**EXERCISE PROMPT:** Print the whole listing again exactly as it stands, leaving out any images.

BEGIN

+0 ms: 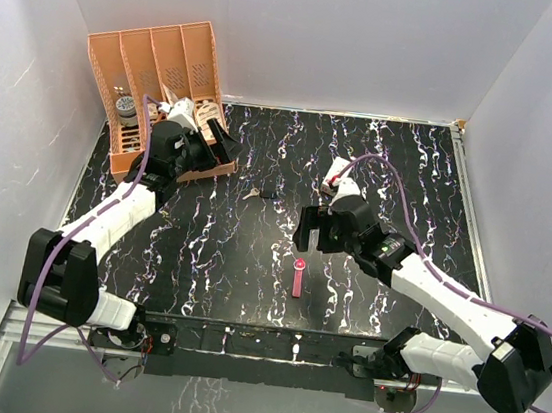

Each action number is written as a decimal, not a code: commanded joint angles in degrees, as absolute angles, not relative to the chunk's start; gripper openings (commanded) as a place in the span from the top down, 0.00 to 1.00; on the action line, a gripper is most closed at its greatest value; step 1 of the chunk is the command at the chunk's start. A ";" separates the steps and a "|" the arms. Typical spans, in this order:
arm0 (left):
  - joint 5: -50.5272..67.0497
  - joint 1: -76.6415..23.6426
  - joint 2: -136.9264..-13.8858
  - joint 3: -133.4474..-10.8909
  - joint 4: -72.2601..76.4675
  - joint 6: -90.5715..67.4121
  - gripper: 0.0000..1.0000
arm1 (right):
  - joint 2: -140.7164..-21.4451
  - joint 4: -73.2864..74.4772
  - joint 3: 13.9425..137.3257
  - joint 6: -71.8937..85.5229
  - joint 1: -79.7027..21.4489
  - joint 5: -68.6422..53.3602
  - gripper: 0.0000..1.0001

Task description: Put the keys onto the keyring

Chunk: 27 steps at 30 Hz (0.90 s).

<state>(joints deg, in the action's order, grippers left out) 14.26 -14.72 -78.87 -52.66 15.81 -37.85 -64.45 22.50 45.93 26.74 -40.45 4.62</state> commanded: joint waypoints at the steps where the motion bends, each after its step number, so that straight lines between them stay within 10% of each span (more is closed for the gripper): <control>1: 13.66 -14.94 -75.53 -54.98 13.60 -36.24 0.01 | -62.81 24.19 45.00 29.62 -42.15 9.27 0.04; 27: 12.92 -16.58 -78.13 -56.13 11.87 -33.98 0.06 | -77.10 19.01 39.75 44.72 -55.26 14.12 0.37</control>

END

**ANSWER AREA:**
+0 ms: 

Each action number is written as a decimal, not a code: commanded joint angles in degrees, as absolute angles, not relative to the chunk's start; gripper openings (commanded) as a place in the span from the top down, 0.00 to 1.00; on the action line, a gripper is most closed at its greatest value; step 1 of the chunk is the command at the chunk's start. A ";" separates the steps and a "|" the arms. Typical spans, in this order:
arm0 (left):
  - joint 5: -50.5272..67.0497
  - joint 1: -76.6415..23.6426
  - joint 2: -136.9264..-13.8858
  - joint 3: -133.4474..-10.8909
  - joint 4: -72.2601..76.4675
  - joint 6: -90.5715..67.4121
  - gripper: 0.0000..1.0000
arm1 (right):
  - joint 2: -140.7164..-21.4451
  - joint 4: -73.2864..74.4772
  - joint 3: 13.9425..137.3257
  - joint 6: -71.8937..85.5229
  - joint 1: -79.7027..21.4489
  - joint 5: -68.6422..53.3602
  - gripper: 0.0000..1.0001

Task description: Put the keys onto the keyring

Chunk: 27 steps at 30 Hz (0.90 s).

<state>(joints deg, in the action's order, grippers left out) 14.26 -14.72 -78.87 -52.66 15.81 -37.85 -64.45 22.50 45.93 26.74 -40.45 4.62</state> commanded: joint waypoints at the steps where the motion bends, each after its step number, so that straight lines between them stay within 10% of each span (more is closed for the gripper): <control>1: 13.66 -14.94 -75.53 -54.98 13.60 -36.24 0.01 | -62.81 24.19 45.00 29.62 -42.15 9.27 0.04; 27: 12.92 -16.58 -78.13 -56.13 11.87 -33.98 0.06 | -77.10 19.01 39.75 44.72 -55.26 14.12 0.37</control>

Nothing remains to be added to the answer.